Repeat exactly the lines beginning at the one that contains "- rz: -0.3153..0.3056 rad" and running to the end of the material. Omit the pictures.
** Opening THE DATA block **
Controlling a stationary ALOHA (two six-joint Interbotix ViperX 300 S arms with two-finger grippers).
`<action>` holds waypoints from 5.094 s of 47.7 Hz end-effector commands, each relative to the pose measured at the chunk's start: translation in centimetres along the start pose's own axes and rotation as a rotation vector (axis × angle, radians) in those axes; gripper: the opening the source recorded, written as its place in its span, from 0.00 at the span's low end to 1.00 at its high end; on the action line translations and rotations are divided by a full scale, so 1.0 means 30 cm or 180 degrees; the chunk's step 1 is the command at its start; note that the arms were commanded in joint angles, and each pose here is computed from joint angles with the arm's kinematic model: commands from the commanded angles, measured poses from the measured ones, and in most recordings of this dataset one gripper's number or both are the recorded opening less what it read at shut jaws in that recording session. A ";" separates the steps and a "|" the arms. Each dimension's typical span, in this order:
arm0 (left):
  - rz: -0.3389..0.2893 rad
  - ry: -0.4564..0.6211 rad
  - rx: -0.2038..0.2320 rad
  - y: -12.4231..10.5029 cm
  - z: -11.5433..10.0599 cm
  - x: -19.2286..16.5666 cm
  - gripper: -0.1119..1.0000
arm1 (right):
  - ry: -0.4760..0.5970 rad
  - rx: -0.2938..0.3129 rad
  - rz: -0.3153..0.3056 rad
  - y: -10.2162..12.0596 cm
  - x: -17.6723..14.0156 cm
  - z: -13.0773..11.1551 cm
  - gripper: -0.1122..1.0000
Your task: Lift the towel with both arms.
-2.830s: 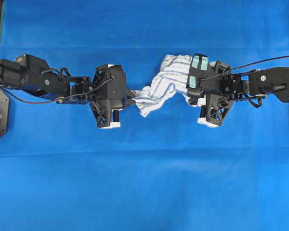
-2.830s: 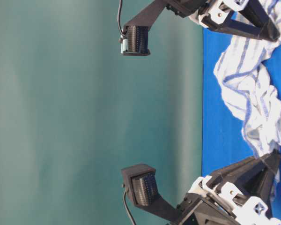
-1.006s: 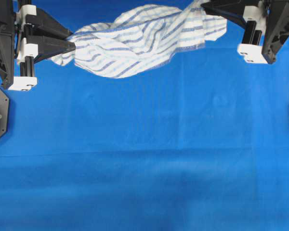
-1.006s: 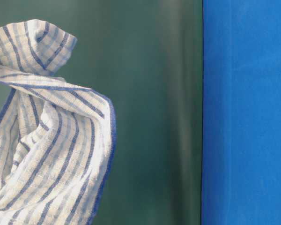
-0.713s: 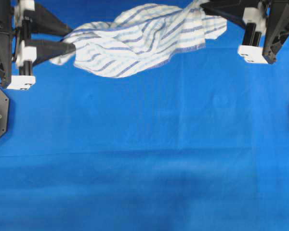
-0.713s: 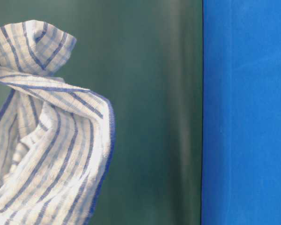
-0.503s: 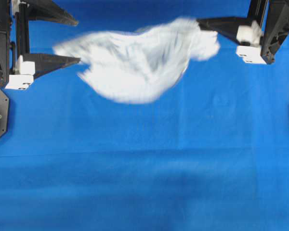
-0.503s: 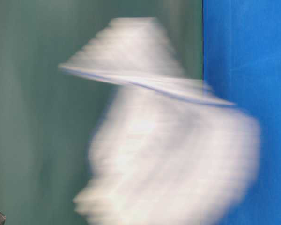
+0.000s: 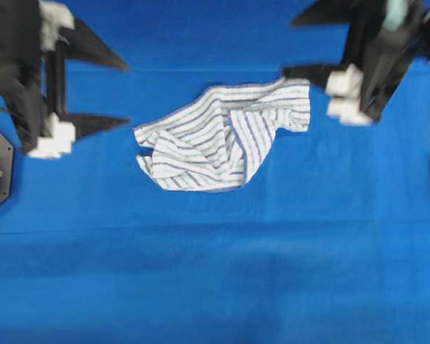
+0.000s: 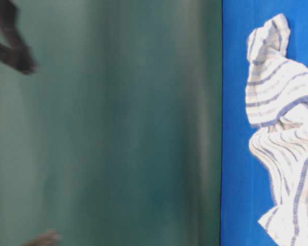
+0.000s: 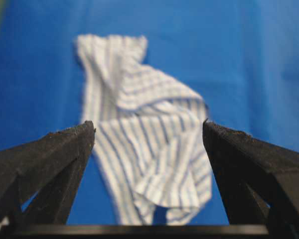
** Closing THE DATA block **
◆ PROBLEM SOLUTION:
  - rz: -0.3153..0.3056 rad
  - y: -10.2162..12.0596 cm
  - x: -17.6723..14.0156 cm
  - z: -13.0773..11.1551 cm
  - gripper: -0.1122..1.0000
Your task: Lift the towel with both arms.
-2.830s: 
-2.830s: 
-1.006s: 
-1.006s: 
-0.713s: 
-0.713s: 
-0.503s: 
-0.503s: 
+0.000s: 
+0.000s: 
+0.000s: 

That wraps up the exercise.